What to do =>
Search the listing below, and show each line that includes the word "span".

_ _ _ _

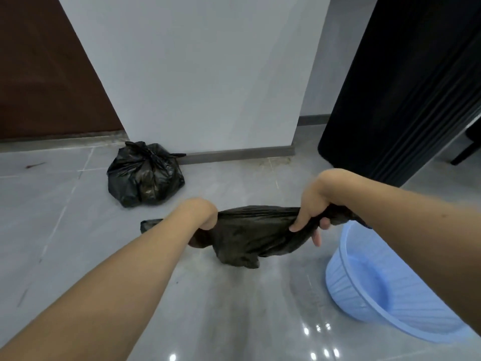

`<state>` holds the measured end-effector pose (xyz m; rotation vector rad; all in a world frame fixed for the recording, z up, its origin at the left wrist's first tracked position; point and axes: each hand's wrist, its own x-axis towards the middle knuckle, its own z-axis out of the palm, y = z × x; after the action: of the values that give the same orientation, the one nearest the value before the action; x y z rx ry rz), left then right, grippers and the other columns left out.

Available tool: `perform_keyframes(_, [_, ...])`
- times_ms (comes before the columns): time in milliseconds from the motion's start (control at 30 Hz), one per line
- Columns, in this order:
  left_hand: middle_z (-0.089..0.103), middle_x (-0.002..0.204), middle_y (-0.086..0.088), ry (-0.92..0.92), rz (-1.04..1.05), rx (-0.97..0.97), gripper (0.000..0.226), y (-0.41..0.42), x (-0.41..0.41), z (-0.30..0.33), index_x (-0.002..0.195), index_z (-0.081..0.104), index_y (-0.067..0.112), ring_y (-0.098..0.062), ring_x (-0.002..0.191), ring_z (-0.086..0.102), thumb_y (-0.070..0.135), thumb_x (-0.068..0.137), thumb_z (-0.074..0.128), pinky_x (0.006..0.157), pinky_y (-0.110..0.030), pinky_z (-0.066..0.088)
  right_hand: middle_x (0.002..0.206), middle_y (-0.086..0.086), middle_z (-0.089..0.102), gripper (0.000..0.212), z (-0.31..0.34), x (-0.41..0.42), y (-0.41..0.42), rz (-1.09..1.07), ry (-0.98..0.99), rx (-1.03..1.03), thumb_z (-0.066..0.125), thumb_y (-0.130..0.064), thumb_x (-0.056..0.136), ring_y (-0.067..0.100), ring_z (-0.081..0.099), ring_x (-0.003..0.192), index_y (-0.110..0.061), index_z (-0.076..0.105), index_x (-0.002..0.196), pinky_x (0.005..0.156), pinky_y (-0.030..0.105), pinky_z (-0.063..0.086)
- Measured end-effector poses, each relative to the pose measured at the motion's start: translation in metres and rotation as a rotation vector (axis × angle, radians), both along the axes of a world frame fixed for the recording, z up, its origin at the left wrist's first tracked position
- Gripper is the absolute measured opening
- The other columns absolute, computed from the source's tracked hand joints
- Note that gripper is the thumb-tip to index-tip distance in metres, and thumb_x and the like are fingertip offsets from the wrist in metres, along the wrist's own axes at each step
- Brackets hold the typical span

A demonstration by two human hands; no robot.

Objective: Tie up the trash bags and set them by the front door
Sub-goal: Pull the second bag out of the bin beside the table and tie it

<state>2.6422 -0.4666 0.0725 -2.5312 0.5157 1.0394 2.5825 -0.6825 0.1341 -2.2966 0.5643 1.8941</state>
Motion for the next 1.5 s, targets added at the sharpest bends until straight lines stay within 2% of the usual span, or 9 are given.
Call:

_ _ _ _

Response area =>
- Brackets hold the typical span
Motion for the next 1.5 s, targets added at the sharpest bends until straight lines stay within 2% of the usual span, or 9 are given.

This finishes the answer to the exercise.